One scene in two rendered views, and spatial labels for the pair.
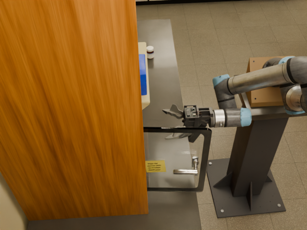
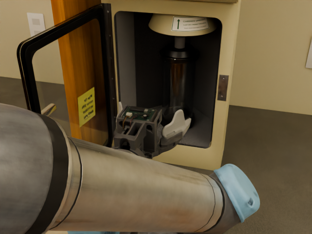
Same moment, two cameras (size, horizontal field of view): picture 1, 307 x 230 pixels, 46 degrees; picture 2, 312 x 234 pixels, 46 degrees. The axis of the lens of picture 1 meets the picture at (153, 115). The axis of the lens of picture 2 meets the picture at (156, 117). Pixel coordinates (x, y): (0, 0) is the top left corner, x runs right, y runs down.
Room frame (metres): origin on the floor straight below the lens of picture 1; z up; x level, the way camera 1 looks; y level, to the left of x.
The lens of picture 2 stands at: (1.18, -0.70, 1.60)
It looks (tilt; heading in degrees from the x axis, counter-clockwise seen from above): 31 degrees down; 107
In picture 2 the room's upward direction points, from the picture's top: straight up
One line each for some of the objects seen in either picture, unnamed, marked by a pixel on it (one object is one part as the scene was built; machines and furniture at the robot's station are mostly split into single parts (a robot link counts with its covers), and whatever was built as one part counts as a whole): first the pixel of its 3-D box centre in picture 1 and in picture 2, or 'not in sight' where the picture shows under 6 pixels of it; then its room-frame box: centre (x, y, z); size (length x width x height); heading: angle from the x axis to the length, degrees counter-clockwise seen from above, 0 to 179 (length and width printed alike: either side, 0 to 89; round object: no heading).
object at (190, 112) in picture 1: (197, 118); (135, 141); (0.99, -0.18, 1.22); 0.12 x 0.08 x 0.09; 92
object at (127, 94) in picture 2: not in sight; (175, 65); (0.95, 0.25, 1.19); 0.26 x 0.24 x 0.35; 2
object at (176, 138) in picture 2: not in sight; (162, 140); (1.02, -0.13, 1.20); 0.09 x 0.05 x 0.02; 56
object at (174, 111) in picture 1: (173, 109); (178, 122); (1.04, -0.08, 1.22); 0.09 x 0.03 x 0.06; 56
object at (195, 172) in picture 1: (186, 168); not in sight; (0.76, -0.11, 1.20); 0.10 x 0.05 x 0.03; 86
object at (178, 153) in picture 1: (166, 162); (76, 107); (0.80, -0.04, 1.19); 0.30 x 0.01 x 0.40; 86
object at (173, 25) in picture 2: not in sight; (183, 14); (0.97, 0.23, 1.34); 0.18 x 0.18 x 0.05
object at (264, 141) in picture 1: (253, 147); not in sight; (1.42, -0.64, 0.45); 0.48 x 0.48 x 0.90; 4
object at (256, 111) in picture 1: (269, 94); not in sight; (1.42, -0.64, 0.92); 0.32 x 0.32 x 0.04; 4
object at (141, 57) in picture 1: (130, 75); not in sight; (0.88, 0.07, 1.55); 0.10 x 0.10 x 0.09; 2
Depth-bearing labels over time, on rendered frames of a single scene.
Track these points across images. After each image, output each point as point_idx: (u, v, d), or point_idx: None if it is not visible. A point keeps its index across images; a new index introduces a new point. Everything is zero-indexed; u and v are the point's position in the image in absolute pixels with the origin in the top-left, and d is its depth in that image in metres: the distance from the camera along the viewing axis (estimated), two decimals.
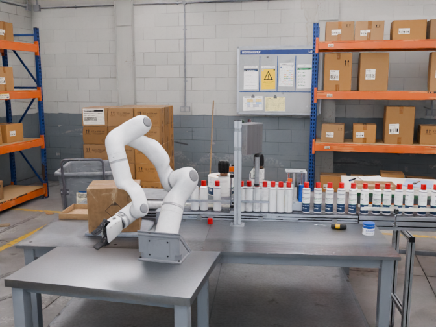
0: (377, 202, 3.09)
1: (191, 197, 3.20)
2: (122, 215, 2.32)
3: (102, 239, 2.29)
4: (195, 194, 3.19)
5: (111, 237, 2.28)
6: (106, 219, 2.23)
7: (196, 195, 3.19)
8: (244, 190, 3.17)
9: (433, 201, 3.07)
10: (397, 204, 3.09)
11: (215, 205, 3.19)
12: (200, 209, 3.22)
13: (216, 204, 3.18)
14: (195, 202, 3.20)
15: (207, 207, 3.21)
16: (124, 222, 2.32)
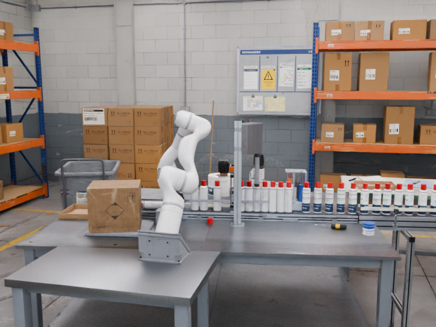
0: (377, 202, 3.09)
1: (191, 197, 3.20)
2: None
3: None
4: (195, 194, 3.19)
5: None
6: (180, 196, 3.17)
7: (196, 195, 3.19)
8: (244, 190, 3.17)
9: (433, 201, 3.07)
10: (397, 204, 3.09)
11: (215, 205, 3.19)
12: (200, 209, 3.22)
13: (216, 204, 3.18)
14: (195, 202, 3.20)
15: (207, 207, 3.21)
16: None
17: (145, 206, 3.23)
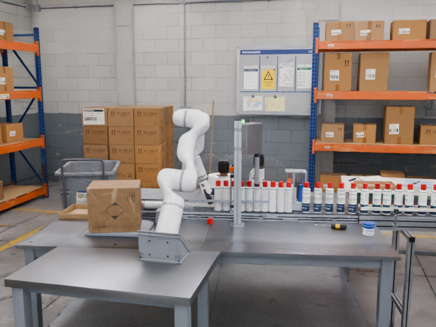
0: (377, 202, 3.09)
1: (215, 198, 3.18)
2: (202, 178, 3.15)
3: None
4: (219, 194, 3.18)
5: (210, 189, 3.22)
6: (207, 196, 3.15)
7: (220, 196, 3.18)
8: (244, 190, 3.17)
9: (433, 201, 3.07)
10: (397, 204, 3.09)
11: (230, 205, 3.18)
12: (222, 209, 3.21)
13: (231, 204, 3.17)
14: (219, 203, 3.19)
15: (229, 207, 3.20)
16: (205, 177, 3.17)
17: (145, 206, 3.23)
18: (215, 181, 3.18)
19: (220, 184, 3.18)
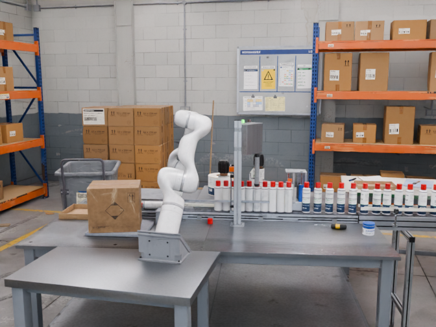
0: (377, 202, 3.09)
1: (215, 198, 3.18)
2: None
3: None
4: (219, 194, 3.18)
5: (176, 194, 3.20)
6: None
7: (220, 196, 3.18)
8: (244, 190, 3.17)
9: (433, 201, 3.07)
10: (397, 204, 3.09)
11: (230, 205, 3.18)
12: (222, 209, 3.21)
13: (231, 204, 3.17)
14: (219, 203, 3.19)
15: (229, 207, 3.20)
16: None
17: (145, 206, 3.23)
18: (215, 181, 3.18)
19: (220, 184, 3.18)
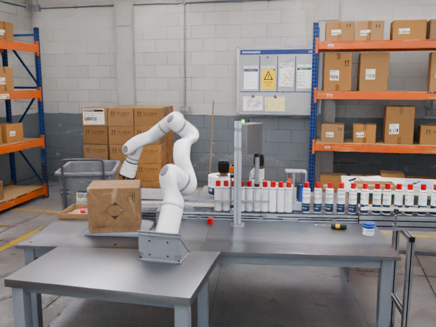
****
§ Problem details
Return the complete material exactly as given, excluding images.

§ Result below
One scene in two rendered views, and spatial labels for the pair.
Same moment, two cameras (size, horizontal field of view): picture 1, 307 x 230 pixels, 46 degrees; picture 2, 312 x 234 pixels, 46 degrees. The axis of the lens of picture 1 meets the picture at (153, 115). The axis of the lens of picture 2 meets the picture at (156, 117). Pixel coordinates (x, y): (0, 0) is the top left corner, x runs right, y runs down.
Room frame (metres): origin on the floor straight below the lens of picture 1; z up; x level, the way camera 1 looks; y level, to the left of x.
The lens of picture 2 stands at: (1.18, -0.70, 1.60)
It looks (tilt; heading in degrees from the x axis, counter-clockwise seen from above): 31 degrees down; 107
In picture 2 the room's upward direction points, from the picture's top: straight up
One line each for some of the objects seen in either picture, unnamed, marked by a pixel on it (one object is one part as the scene was built; machines and furniture at the robot's station are mostly split into single parts (a robot link counts with its covers), and whatever was built as one part counts as a whole): first the pixel of its 3-D box centre in picture 1 and in picture 2, or 'not in sight' where the picture shows under 6 pixels of it; then its room-frame box: centre (x, y, z); size (length x width x height); heading: angle from the x axis to the length, degrees counter-clockwise seen from above, 0 to 179 (length and width printed alike: either side, 0 to 89; round object: no heading).
object at (190, 112) in picture 1: (197, 118); (135, 141); (0.99, -0.18, 1.22); 0.12 x 0.08 x 0.09; 92
object at (127, 94) in picture 2: not in sight; (175, 65); (0.95, 0.25, 1.19); 0.26 x 0.24 x 0.35; 2
object at (176, 138) in picture 2: not in sight; (162, 140); (1.02, -0.13, 1.20); 0.09 x 0.05 x 0.02; 56
object at (174, 111) in picture 1: (173, 109); (178, 122); (1.04, -0.08, 1.22); 0.09 x 0.03 x 0.06; 56
object at (195, 172) in picture 1: (186, 168); not in sight; (0.76, -0.11, 1.20); 0.10 x 0.05 x 0.03; 86
object at (178, 153) in picture 1: (166, 162); (76, 107); (0.80, -0.04, 1.19); 0.30 x 0.01 x 0.40; 86
object at (173, 25) in picture 2: not in sight; (183, 14); (0.97, 0.23, 1.34); 0.18 x 0.18 x 0.05
object at (264, 141) in picture 1: (253, 147); not in sight; (1.42, -0.64, 0.45); 0.48 x 0.48 x 0.90; 4
object at (256, 111) in picture 1: (269, 94); not in sight; (1.42, -0.64, 0.92); 0.32 x 0.32 x 0.04; 4
object at (141, 57) in picture 1: (130, 75); not in sight; (0.88, 0.07, 1.55); 0.10 x 0.10 x 0.09; 2
Depth-bearing labels over time, on rendered frames of a single scene.
Track these points across images. After each image, output each point as point_idx: (u, v, d), or point_idx: None if it is not visible. A point keeps its index across images; a new index introduces a new point. Everything is zero-indexed; u and v are the point's position in the image in absolute pixels with the origin in the top-left, and d is its depth in that image in metres: the distance from the camera along the viewing axis (estimated), two decimals.
0: (377, 202, 3.09)
1: (191, 197, 3.20)
2: (122, 215, 2.32)
3: (102, 239, 2.29)
4: (195, 194, 3.19)
5: (111, 237, 2.28)
6: (106, 219, 2.23)
7: (196, 195, 3.19)
8: (244, 190, 3.17)
9: (433, 201, 3.07)
10: (397, 204, 3.09)
11: (215, 205, 3.19)
12: (200, 209, 3.22)
13: (216, 204, 3.18)
14: (195, 202, 3.20)
15: (207, 207, 3.21)
16: (124, 222, 2.32)
0: (377, 202, 3.09)
1: (191, 197, 3.20)
2: None
3: None
4: (195, 194, 3.19)
5: None
6: (180, 196, 3.17)
7: (196, 195, 3.19)
8: (244, 190, 3.17)
9: (433, 201, 3.07)
10: (397, 204, 3.09)
11: (215, 205, 3.19)
12: (200, 209, 3.22)
13: (216, 204, 3.18)
14: (195, 202, 3.20)
15: (207, 207, 3.21)
16: None
17: (145, 206, 3.23)
0: (377, 202, 3.09)
1: (215, 198, 3.18)
2: (202, 178, 3.15)
3: None
4: (219, 194, 3.18)
5: (210, 189, 3.22)
6: (207, 196, 3.15)
7: (220, 196, 3.18)
8: (244, 190, 3.17)
9: (433, 201, 3.07)
10: (397, 204, 3.09)
11: (230, 205, 3.18)
12: (222, 209, 3.21)
13: (231, 204, 3.17)
14: (219, 203, 3.19)
15: (229, 207, 3.20)
16: (205, 177, 3.17)
17: (145, 206, 3.23)
18: (215, 181, 3.18)
19: (220, 184, 3.18)
0: (377, 202, 3.09)
1: (215, 198, 3.18)
2: None
3: None
4: (219, 194, 3.18)
5: (176, 194, 3.20)
6: None
7: (220, 196, 3.18)
8: (244, 190, 3.17)
9: (433, 201, 3.07)
10: (397, 204, 3.09)
11: (230, 205, 3.18)
12: (222, 209, 3.21)
13: (231, 204, 3.17)
14: (219, 203, 3.19)
15: (229, 207, 3.20)
16: None
17: (145, 206, 3.23)
18: (215, 181, 3.18)
19: (220, 184, 3.18)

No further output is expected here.